=== Activity ===
A verbatim reproduction of the lines below, from the line containing "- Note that" through the line containing "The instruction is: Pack", both ends included, is the whole required output.

[Collected data entries]
--

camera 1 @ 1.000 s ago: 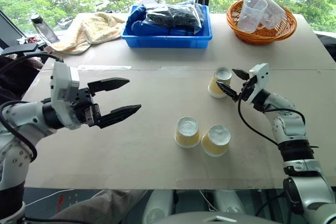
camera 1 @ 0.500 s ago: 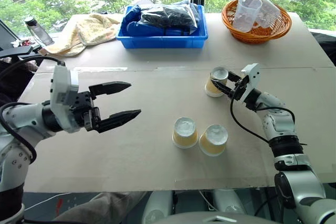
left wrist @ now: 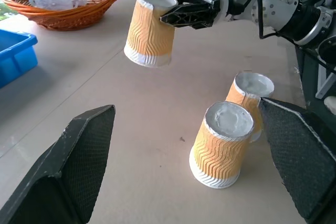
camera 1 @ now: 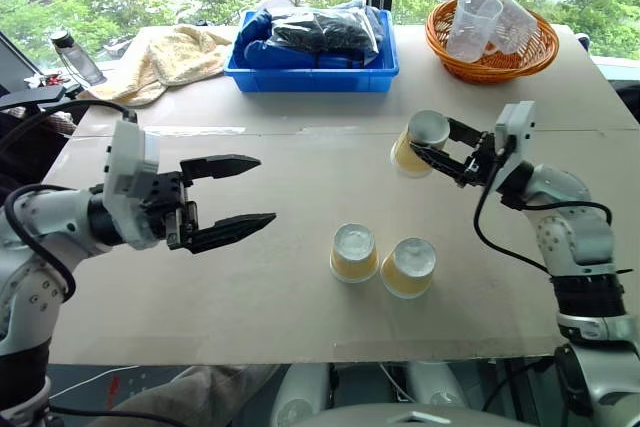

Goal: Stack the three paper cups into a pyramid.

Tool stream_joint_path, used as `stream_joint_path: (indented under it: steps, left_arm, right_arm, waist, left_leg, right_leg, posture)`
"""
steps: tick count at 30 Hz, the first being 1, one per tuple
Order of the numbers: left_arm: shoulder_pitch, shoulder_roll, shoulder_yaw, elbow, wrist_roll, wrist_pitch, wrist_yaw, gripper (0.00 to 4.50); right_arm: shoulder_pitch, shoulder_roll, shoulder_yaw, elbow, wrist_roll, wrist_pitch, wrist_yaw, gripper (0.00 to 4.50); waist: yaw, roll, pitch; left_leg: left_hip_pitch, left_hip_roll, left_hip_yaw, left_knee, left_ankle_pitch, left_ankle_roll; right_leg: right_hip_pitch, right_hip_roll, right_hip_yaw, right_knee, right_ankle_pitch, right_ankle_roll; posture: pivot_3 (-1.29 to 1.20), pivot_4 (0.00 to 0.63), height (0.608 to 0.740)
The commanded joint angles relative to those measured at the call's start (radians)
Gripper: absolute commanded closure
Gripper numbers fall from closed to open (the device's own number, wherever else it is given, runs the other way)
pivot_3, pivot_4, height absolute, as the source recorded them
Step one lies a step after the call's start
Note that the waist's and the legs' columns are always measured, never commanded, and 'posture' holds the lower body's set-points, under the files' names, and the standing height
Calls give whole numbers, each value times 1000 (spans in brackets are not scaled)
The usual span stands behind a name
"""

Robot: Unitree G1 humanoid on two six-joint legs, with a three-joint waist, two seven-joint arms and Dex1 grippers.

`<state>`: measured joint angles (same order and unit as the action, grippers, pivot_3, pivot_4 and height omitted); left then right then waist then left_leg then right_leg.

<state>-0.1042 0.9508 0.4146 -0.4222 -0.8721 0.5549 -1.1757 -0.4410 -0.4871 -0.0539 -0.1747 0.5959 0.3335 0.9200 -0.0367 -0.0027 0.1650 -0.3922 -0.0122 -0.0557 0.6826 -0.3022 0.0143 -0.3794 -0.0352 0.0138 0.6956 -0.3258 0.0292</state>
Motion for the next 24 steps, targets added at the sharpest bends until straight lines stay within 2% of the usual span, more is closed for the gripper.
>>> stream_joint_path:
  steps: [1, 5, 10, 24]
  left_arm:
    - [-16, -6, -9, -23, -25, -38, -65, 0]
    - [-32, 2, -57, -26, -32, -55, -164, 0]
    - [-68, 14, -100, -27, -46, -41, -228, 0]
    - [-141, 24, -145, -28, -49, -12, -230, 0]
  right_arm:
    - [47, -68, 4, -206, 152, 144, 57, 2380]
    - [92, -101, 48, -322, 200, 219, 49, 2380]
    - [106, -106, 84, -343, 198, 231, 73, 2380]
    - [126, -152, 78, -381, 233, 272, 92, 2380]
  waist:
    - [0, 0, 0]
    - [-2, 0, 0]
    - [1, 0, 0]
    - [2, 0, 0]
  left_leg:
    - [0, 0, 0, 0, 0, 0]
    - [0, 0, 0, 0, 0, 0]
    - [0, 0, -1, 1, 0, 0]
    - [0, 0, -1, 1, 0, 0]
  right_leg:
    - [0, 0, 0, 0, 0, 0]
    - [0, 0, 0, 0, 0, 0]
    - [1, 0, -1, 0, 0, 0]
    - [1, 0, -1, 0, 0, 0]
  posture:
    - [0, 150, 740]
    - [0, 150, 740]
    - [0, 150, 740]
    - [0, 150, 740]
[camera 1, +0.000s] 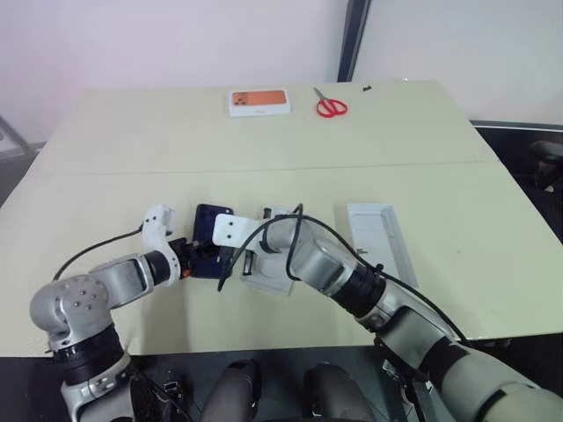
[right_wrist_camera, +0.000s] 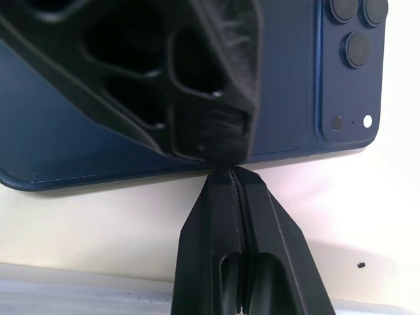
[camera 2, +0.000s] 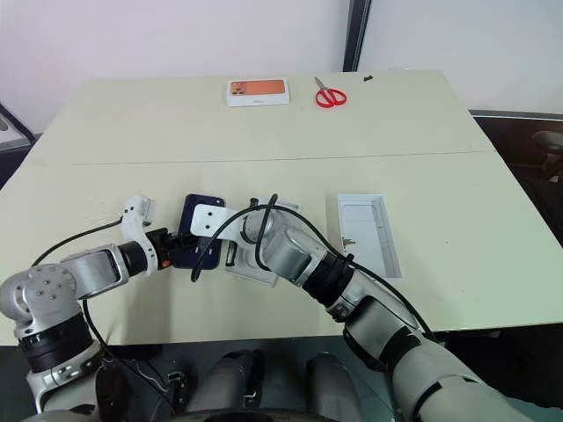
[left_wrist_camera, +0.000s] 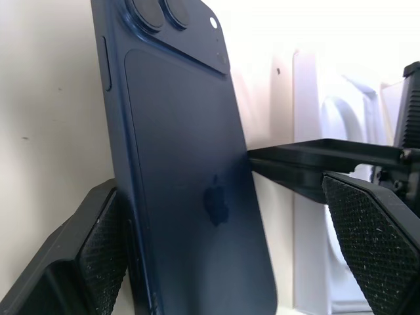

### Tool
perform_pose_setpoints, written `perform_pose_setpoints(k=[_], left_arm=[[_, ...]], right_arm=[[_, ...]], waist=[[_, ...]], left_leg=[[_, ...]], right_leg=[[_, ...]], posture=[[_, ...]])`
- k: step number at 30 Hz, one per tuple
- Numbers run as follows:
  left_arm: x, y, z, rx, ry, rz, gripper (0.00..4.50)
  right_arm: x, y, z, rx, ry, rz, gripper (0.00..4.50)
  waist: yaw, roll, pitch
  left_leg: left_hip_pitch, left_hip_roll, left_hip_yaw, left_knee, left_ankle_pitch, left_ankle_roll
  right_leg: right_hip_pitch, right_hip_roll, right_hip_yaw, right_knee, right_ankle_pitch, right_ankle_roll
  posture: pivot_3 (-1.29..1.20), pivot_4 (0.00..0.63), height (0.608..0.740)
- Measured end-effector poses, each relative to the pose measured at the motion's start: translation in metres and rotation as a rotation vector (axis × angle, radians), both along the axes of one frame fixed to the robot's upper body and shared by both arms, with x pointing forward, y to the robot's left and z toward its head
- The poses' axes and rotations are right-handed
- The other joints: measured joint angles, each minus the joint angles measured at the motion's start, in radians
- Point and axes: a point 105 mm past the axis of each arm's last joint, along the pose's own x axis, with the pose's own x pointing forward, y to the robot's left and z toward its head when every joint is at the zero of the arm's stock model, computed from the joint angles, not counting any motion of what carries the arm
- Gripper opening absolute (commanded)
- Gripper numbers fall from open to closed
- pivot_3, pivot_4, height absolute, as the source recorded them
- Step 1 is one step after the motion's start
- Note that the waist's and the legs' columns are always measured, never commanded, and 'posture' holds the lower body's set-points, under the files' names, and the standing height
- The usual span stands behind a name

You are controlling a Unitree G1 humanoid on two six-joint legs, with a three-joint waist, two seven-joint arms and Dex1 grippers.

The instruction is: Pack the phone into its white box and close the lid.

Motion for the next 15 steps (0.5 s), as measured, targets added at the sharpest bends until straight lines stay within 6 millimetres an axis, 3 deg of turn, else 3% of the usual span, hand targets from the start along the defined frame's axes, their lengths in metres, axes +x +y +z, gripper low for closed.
perform_pose_setpoints(k=[6,9,13,15], left_arm=[[0.005,0.003,0.0,-0.061,0.02,0.035,4.5],[0.006,0.006,-0.001,-0.104,0.031,0.063,3.68],[0.006,0.013,-0.008,-0.128,0.063,0.113,1.77],[0.005,0.013,-0.01,-0.144,0.074,0.123,1.77]], right_arm=[[-0.001,0.0,0.0,0.007,0.0,0.003,0.0],[-0.002,-0.001,0.0,0.011,0.002,0.003,0.0],[0.001,-0.004,0.002,0.016,0.002,-0.01,0.0],[0.002,-0.006,0.002,0.019,0.002,-0.02,0.0]], waist=[[-0.001,0.0,0.0],[-0.004,0.0,0.0],[-0.004,-0.001,0.0],[-0.004,-0.001,0.0]], left_leg=[[0.0,0.0,0.0,0.0,0.0,0.0],[0.0,0.0,0.0,0.0,0.0,-0.001],[0.0,0.0,0.0,0.0,0.0,-0.001],[0.0,0.0,0.0,0.0,0.0,-0.001]], right_leg=[[0.0,0.0,0.0,0.0,0.0,0.0],[0.0,0.0,0.0,0.0,0.0,0.0],[0.0,0.0,0.0,0.0,0.0,0.0],[0.0,0.0,0.0,0.0,0.0,0.0]], posture=[[0.0,0.15,0.74],[0.0,0.15,0.74],[0.0,0.15,0.74],[0.0,0.15,0.74]])
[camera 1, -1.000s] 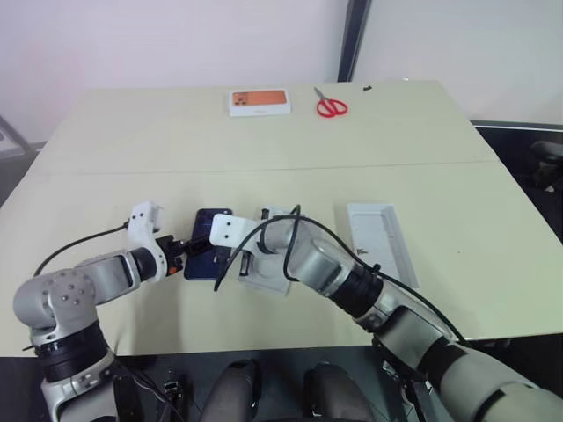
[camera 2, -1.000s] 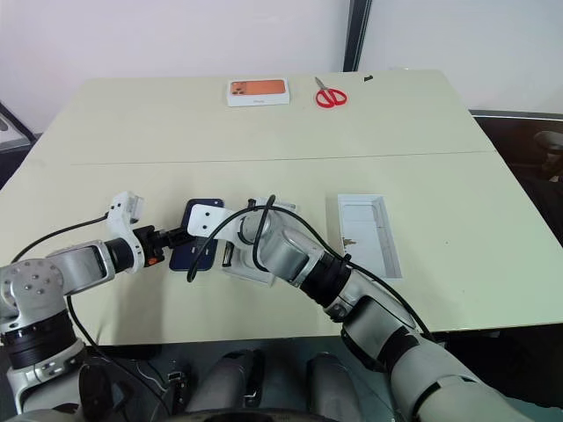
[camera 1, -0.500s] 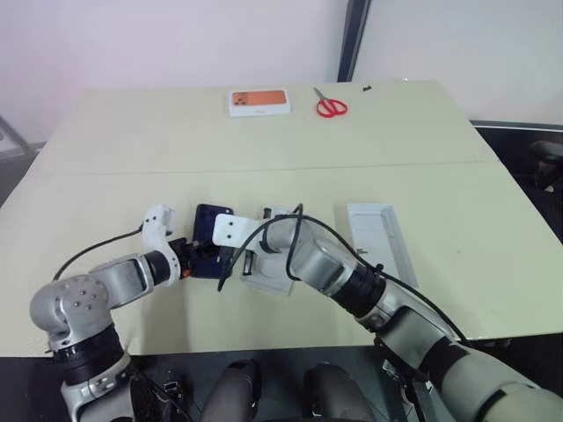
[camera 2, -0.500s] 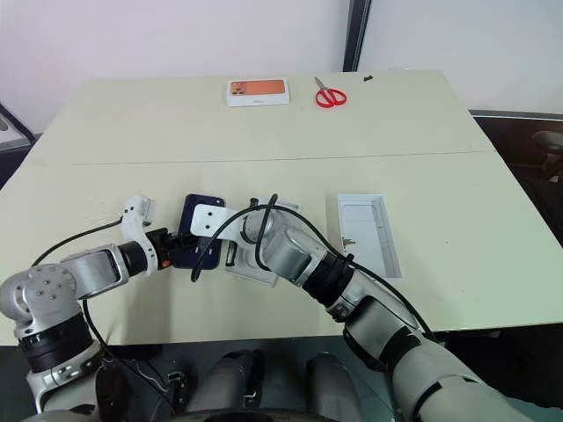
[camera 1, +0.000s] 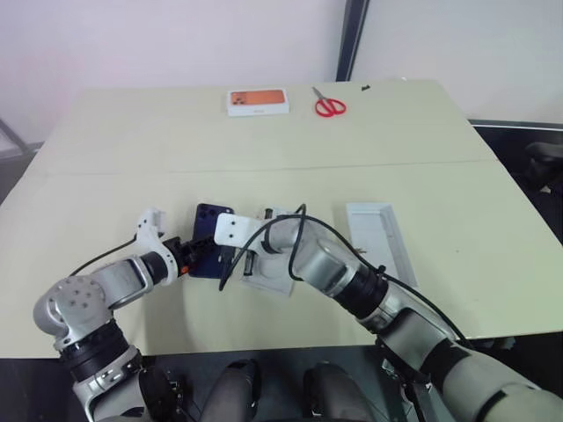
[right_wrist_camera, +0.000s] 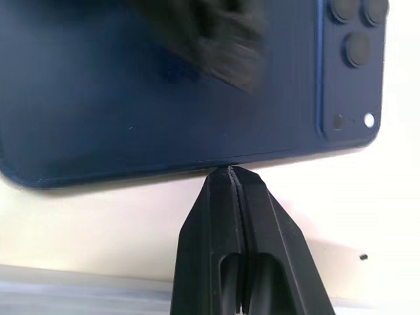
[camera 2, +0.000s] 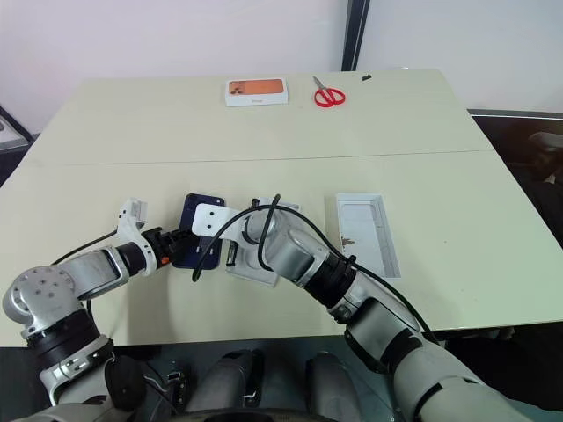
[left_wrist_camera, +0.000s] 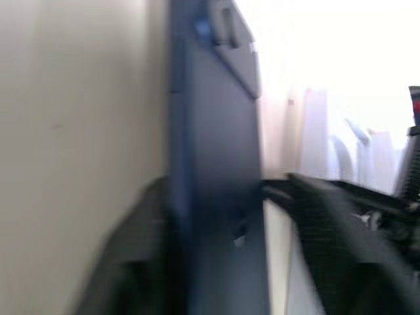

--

=== Solution for this exercise ===
- Note that the waist's and the legs' columns are always measured, never commanded, and 'posture' holds the lower body's set-points, under the files' names, and the standing height
- The usual span stands behind a name

You are controlling a Unitree G1 humanoid on two six-joint legs, with a three-joint waist, two seven-joint arms and Dex1 grippers.

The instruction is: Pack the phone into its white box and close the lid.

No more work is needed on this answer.